→ **Goal of the exercise**
Could you give the number of lines in the entries below that contain the word "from"? Only the number is wanted.

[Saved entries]
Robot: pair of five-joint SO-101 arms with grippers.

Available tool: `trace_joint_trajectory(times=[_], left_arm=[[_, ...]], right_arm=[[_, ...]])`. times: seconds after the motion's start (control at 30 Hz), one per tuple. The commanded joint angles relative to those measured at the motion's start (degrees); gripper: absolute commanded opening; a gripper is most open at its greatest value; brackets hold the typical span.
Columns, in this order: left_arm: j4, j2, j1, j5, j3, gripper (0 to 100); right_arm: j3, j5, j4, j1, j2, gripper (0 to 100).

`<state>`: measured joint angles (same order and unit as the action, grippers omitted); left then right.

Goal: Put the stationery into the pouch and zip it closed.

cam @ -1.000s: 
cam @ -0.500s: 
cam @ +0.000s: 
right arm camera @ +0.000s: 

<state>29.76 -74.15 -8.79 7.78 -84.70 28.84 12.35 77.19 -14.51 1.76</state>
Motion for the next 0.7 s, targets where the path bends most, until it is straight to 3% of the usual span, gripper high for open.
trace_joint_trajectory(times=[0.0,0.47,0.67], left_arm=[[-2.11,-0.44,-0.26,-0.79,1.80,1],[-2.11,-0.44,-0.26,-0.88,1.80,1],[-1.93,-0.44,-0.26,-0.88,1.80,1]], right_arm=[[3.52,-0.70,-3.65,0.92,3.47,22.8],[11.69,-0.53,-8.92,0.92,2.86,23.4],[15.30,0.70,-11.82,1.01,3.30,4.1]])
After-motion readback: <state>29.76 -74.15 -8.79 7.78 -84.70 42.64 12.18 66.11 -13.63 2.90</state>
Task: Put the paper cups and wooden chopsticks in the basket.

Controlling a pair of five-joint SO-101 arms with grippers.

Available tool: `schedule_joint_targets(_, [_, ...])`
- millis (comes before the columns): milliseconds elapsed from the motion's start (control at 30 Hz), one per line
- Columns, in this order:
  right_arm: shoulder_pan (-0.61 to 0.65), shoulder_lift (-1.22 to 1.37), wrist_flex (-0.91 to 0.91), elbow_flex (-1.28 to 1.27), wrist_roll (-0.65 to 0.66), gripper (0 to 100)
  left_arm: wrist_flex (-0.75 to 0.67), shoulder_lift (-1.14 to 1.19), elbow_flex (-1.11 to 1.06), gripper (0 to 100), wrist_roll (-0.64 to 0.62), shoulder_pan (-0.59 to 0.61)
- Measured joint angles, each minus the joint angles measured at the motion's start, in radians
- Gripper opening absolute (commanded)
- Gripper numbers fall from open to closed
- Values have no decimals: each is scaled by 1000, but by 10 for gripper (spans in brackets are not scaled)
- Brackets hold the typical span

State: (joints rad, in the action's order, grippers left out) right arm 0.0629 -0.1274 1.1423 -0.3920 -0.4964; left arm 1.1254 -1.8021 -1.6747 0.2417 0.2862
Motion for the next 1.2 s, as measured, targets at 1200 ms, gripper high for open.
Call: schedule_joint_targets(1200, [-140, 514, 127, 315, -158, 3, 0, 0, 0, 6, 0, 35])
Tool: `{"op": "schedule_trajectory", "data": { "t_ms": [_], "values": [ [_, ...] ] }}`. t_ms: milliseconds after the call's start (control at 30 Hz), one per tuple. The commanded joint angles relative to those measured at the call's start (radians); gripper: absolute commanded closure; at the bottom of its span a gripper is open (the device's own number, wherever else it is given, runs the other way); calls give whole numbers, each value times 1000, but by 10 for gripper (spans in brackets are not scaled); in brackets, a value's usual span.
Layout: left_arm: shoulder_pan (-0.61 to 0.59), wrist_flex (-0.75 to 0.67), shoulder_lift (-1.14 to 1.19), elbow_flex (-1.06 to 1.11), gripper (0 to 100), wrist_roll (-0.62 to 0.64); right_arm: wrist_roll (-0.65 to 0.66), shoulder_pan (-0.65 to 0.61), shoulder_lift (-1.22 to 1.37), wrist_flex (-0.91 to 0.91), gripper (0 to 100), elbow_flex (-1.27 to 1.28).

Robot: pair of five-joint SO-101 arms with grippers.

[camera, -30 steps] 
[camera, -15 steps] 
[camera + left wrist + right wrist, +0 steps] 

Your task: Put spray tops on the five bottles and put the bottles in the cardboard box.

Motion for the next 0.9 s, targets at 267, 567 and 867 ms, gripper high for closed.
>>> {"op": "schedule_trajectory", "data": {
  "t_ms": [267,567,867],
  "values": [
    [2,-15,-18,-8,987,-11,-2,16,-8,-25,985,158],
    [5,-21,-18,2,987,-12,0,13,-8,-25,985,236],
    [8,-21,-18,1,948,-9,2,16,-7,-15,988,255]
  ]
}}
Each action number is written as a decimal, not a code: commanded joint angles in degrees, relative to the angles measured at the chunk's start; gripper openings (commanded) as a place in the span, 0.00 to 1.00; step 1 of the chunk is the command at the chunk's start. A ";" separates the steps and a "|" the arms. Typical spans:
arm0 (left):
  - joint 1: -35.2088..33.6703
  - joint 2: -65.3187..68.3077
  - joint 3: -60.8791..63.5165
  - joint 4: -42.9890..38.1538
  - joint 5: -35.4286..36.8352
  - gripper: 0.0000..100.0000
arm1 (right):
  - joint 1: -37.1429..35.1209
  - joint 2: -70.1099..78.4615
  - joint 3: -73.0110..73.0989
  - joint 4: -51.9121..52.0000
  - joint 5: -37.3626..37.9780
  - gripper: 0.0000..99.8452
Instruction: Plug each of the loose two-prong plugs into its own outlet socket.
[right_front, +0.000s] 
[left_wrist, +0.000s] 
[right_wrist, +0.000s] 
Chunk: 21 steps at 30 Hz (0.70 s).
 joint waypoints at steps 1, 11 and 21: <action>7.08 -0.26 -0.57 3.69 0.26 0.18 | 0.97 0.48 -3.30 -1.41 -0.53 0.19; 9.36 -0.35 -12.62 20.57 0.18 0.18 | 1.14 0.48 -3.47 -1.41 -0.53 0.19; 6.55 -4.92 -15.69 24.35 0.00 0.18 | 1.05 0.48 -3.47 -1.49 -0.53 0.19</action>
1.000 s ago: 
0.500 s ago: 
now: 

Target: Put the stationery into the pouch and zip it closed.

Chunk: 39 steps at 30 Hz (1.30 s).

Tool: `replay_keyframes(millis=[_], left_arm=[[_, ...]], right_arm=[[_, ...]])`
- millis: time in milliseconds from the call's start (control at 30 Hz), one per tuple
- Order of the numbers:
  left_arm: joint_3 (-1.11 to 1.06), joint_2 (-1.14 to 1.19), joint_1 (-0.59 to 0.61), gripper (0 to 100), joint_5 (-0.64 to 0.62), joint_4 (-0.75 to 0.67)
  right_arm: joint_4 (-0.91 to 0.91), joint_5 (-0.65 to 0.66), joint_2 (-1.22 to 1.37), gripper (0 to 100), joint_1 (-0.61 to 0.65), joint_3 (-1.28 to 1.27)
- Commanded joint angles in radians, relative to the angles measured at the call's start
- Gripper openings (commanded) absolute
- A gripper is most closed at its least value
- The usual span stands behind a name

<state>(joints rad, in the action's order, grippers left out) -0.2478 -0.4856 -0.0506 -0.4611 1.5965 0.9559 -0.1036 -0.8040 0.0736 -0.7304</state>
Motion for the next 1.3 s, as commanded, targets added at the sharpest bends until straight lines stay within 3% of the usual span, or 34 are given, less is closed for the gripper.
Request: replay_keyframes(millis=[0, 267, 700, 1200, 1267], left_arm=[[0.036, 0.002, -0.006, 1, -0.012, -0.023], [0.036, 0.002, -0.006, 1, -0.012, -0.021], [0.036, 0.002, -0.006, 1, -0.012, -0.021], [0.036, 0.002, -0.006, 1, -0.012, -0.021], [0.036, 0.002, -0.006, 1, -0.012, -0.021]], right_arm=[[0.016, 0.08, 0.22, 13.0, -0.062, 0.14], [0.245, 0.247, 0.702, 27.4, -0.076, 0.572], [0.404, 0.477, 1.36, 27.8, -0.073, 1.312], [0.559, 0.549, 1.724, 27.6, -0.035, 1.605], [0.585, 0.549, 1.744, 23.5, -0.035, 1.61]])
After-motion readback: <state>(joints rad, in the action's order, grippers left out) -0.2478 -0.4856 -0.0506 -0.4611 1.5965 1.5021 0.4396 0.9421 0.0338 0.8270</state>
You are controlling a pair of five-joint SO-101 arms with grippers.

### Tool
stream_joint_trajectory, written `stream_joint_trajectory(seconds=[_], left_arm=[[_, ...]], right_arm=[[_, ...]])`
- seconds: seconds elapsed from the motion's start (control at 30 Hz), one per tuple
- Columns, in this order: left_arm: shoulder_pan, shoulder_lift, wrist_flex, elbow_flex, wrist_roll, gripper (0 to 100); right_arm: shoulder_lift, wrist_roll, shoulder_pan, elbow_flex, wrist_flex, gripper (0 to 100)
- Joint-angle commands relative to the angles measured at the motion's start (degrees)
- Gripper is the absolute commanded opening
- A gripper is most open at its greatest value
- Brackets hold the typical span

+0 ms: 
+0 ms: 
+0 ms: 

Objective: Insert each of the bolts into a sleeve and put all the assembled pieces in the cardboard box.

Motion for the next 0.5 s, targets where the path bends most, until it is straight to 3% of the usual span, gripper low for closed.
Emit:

→ **Task solution**
4